THE TASK: Retrieve every line from the records in which the word "right" occurs.

━━━━━━━━━━━━━━━━

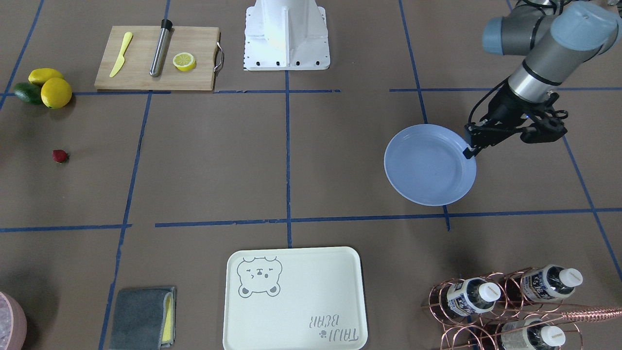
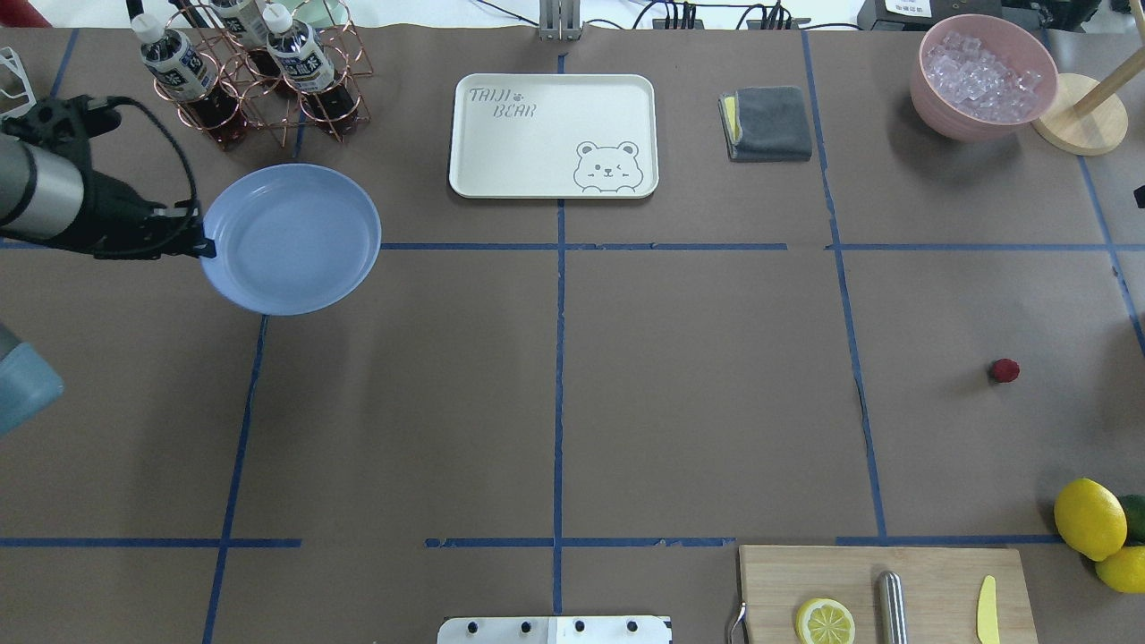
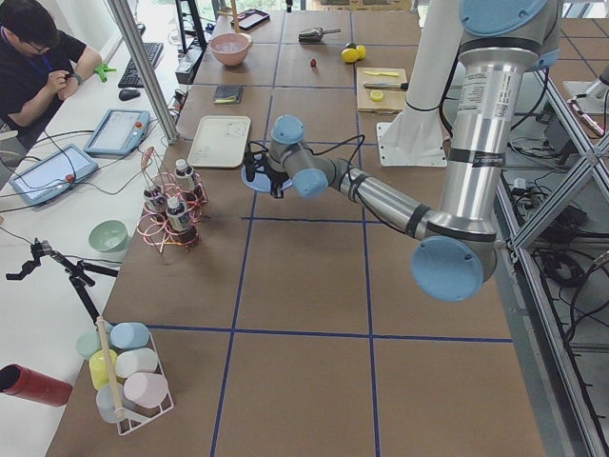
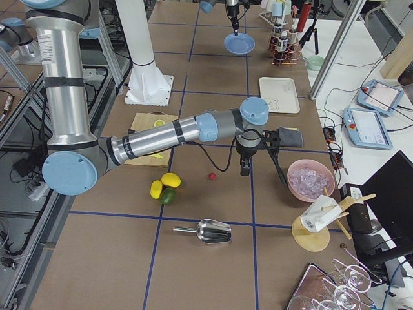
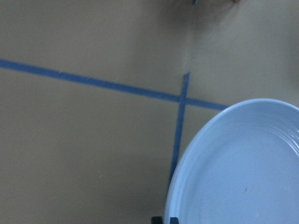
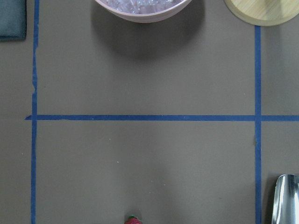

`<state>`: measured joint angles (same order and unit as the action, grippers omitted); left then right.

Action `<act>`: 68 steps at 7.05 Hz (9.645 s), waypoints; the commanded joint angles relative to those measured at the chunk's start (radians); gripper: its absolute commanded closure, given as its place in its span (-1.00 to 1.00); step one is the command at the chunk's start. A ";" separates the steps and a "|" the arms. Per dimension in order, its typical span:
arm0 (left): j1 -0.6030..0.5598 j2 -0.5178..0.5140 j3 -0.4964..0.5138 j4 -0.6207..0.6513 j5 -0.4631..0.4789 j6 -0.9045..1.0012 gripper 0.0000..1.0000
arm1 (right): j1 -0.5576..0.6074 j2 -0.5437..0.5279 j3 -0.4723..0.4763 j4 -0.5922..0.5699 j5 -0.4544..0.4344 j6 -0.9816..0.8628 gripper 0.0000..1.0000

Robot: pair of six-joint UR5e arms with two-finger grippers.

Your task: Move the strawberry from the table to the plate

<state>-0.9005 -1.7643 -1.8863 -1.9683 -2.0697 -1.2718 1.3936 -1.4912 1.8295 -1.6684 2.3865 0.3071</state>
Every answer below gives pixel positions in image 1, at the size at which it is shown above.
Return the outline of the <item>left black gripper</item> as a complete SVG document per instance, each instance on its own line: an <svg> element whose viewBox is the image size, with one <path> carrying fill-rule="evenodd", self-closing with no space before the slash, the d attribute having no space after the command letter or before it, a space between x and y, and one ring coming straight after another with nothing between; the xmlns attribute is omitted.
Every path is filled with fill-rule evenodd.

━━━━━━━━━━━━━━━━

OUTPUT BELOW:
`<state>`: measured joint angles (same order and unit as the action, grippers omitted); left then right.
arm1 (right): j1 -0.5576..0.6074 j2 -0.5437..0.5279 j3 -0.4723..0.4763 j4 -0.5922..0.5699 j5 -0.4544..0.4344 j6 -0.9816..0.8628 gripper 0.0000..1.0000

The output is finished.